YOUR TASK: For each line in the material below that holds "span", copy that line.

GIVEN DATA:

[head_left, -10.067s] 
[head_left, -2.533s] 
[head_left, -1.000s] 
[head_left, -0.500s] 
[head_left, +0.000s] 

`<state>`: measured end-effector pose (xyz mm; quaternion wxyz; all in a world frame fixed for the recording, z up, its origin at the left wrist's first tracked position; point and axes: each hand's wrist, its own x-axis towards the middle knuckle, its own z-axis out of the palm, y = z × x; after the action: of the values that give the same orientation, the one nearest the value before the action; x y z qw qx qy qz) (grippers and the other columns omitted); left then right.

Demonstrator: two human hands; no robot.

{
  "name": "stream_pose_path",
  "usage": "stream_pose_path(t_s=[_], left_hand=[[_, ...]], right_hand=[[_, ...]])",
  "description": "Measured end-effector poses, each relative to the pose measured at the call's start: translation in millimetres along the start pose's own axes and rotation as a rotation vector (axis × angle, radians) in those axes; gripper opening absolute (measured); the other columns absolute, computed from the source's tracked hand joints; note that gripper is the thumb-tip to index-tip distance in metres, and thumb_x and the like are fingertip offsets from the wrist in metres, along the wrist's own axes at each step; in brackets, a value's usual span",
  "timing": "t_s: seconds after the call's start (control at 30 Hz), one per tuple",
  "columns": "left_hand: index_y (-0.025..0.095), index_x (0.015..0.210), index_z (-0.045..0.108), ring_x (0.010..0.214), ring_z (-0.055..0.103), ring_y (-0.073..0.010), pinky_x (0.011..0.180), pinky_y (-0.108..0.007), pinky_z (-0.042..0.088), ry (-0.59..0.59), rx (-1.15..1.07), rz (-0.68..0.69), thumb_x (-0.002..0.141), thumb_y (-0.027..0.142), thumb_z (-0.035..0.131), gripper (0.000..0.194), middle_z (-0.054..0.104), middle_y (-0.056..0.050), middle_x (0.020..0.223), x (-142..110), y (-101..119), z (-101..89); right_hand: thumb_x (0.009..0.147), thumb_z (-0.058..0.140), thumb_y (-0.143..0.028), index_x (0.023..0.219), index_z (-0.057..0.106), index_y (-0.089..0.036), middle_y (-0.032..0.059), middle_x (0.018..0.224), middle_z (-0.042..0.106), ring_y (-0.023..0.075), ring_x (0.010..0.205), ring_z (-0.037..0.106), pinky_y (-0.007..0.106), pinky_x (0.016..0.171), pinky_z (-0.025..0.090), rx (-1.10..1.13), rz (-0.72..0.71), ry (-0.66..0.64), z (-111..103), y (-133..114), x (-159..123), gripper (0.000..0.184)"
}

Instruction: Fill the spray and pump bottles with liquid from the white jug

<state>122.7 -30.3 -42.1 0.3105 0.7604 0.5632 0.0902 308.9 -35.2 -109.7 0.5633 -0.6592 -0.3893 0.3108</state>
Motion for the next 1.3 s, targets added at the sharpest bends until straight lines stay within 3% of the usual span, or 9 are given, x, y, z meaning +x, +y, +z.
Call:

SOLUTION:
  "description": "Measured end-effector poses, each relative to the pose measured at the call's start: translation in millimetres along the start pose's own axes and rotation as a rotation vector (axis × angle, radians) in those axes; gripper opening absolute (measured); the other columns absolute, computed from the source's tracked hand joints; note that gripper is the thumb-tip to index-tip distance in metres, and thumb_x and the like are fingertip offsets from the wrist in metres, along the wrist's own axes at each step; in brackets, a value's usual span",
Motion for the next 1.3 s, targets added at the sharpest bends until straight lines stay within 3% of the usual span, or 9 are given, x, y, z meaning +x, +y, +z.

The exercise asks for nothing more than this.